Tunisie/ Métiers juridiques et judiciaires : Malaise et crise structurelle

Publié le Vendredi 21 Juin 2013 à 17:25
Vue du colloqueLors d’un colloque organisé ce matin au sujet des professions judiciaires et juridiques et le rôle des premières dans l’indépendance de la Justice, le président de l’Observatoire de l’indépendance de la magistrature,  Ahmed Rahmouni a déploré l'inexistence d'un recueil pour organiser ces professions.

«Ces métiers répondent à des caractéristiques et valeurs ressemblantes, si elles ne sont pas parfois identiques…à l’instar des huissiers et huissiers notaires, ou les comptables et les consultants fiscaux. On trouvera  dans certains cas des règles qui coïncident, des règles en commun, ou encore des conflits d’intérêts », a-t-il dit.

Ces ressemblances concernent aussi bien les responsabilités professionnelles des uns et des autres, mais aussi l’éthique à laquelle doiventt se conformer les différents corps de métier dans le domaine judiciaire et juridique.

Ce chevauchement de pouvoirs crée certains malaises chez ces professions. Le mois dernier une confrontation au eu lieu entre juges et avocats du palais de justice de Bejà, où des accusations ont fusé des deux côtés par communiqués interposés. 

L’Observatoire tunisien de l’indépendance de la Magistrature avait expliqué ce malaise par les crises structurelles qui touchent aux deux professions. Comme celle du décret-loi qui organise la profession d’avocat et la crise de l’Instance indépendante du pouvoir judiciaire. Selon Rahmouni, ces mésententes sont aussi dûes à l’absence de toute culture commune, à cause du renfermement de chacune des professions sur elle-même ce qui diminue les chances de faire connaissance. Il ajoutera que les comportements personnels des avocats et magistrats sont également à l’origine de la crise.

«Tandis qu’à l’étranger on parle d’inter-professionnalisme et de journaux spécialisés pour les différentes professions juridiques et judiciaires, nous restons loin de cela…alors que nous devrions nous entendre, débattre et aller à la découverte de l’autre et de ce qui pourrait nous enrichir les uns les autres », a ajouté Rahmouni.

Amor Oueslati, membre du comité directeur de l’Observatoire de l’Indépendance de la magistrature, exposé le statut de l’instance de l’aide juridique, faisant partie de l’Observatoire, et sur lequel planche l’association. « L’instance de l’aide juridique est l’une des composantes de l’observatoire tunisien de l’Indépendance de la magistrature.
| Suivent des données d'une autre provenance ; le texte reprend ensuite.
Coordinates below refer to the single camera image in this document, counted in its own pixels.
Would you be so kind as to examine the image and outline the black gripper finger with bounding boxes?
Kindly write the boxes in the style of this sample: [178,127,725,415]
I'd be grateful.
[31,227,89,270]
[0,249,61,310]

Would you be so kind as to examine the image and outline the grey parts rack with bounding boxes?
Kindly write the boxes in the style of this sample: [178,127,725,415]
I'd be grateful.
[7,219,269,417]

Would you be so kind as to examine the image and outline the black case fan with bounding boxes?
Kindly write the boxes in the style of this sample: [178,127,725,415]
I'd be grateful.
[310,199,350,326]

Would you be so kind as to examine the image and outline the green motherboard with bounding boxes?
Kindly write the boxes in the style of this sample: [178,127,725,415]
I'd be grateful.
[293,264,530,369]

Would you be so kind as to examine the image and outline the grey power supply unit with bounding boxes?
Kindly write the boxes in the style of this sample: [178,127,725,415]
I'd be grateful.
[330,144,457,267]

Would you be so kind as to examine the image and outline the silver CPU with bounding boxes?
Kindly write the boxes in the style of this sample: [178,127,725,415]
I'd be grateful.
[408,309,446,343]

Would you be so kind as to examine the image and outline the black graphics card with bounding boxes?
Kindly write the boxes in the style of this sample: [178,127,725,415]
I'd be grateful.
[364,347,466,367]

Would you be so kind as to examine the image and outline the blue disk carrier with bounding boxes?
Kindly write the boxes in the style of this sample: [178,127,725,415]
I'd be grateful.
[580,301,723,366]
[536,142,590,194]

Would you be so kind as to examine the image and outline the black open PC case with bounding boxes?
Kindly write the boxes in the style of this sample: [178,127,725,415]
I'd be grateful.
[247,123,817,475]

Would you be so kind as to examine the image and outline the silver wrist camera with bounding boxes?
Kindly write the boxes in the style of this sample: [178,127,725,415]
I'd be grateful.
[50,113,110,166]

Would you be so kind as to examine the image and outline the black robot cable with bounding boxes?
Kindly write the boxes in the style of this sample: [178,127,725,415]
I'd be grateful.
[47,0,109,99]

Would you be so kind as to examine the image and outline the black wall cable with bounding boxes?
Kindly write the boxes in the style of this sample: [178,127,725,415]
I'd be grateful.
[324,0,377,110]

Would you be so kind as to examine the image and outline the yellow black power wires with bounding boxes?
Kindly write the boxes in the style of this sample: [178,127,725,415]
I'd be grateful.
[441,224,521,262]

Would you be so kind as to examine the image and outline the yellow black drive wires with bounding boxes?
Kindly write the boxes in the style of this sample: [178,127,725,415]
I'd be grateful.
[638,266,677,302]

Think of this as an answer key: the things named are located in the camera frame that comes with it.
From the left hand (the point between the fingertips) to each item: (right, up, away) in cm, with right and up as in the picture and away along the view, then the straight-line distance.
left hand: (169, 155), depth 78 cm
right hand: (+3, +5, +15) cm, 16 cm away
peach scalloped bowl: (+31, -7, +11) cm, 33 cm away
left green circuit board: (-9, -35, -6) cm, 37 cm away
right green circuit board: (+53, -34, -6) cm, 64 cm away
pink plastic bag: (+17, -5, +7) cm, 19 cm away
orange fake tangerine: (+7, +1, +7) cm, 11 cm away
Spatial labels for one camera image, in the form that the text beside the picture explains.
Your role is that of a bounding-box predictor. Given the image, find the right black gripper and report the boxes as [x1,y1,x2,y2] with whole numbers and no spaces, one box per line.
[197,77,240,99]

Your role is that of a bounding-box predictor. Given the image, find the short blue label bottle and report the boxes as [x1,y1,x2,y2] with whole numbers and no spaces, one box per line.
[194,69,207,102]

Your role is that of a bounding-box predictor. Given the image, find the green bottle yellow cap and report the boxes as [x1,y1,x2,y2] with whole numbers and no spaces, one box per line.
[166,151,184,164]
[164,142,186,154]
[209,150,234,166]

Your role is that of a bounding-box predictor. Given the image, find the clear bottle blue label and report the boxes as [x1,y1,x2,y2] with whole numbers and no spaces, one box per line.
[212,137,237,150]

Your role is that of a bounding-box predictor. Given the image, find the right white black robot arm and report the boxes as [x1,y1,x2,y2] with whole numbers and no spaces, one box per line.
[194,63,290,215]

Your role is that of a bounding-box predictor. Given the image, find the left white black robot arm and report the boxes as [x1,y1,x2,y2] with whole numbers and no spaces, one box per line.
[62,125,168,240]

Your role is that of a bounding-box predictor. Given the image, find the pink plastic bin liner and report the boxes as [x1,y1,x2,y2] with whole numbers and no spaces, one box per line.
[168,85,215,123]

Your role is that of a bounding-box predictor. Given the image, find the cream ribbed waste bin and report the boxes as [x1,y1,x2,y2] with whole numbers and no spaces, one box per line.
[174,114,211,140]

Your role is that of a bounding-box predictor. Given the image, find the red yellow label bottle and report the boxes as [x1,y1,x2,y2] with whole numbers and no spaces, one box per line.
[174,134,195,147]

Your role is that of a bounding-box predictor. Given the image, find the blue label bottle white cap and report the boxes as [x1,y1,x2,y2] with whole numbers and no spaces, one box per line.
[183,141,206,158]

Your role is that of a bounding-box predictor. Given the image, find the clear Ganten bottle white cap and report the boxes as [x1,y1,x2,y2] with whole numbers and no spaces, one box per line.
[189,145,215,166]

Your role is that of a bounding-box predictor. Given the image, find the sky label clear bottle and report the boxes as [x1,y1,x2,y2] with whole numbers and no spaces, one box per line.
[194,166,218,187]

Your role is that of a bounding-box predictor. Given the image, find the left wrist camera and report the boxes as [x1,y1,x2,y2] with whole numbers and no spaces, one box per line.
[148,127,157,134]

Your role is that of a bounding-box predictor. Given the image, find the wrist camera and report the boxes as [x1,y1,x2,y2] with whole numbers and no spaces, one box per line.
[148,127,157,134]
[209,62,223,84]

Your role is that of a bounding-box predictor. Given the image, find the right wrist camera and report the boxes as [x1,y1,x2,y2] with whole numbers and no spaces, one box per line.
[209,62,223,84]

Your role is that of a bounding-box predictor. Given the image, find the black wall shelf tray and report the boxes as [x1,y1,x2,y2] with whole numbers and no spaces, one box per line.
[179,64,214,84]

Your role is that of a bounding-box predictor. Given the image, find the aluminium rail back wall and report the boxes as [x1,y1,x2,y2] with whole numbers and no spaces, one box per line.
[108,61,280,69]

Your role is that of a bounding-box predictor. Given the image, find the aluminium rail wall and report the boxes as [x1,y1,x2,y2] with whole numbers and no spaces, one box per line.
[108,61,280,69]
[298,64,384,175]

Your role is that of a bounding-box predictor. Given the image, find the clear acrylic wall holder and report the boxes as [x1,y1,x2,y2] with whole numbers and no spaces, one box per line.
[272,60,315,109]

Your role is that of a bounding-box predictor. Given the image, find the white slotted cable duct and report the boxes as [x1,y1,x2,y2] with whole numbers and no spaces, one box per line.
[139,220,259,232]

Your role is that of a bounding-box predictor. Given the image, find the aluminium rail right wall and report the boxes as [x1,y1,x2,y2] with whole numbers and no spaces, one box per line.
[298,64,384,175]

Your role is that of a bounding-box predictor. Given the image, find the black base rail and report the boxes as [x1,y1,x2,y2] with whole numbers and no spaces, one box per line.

Son but est de garantir l’indépendance de la justice, participer à l’élaboration d’une opinion publique qui pousse vers la création d’un Etat de droit,  l’observation  des exactions commises dans le domaine, et appuie le droit à une justice équitable à tous les citoyens et citoyennes», a-t-il expliqué.

Selon lui, l’observatoire a recensé jusqu’à ce jour, 21 professions juridiques et judiciaires. Un nombre qui n’est pas définitif. « Il existe un grand nombre de professions, parfois même nous croisons des métiers dont nous ignorions l’existence mais qui contribuent à la bonne marche de la justice et aident à lever le voile sur la vérité…Tous les intervenants juridiques et judiciaires doivent s’entraider pour améliorer les législations qui régissent leurs métiers respectifs » a-t-il dit. 

Yadh Chaouachi, membre de l’Observatoire a déclaré que le rôle de la justice est de plus en plus important lors de ces dernières années. « C’est ce qu’on appelle le militantisme juridique, un moyen de contrer les lobbies politiques et économiques …En Tunisie, mais aussi dans les régimes libéraux, cet accroissement du pouvoir juridique revient à la  faiblesse de l’Etat sous le poids de l’impérialisme et du recul du rôle des individus…comme nous l’avons vu en Espagne, l’Italie, la France et les USA …la justice essaie dans ce cas de rééquilibrer la vie», a –t-il dit.

Le principal frein à l’indépendance de la justice est, selon lui, la non-participation du peuple au choix des juges. «On peut y remédier par la démocratisation de l’administration judiciaire, la participation de la haute instance de la magistrature au Conseil supérieur de la magistrature, et par la voie du scrutin parmi les compétences intellectuelles et juridiques », a-t-il précisé.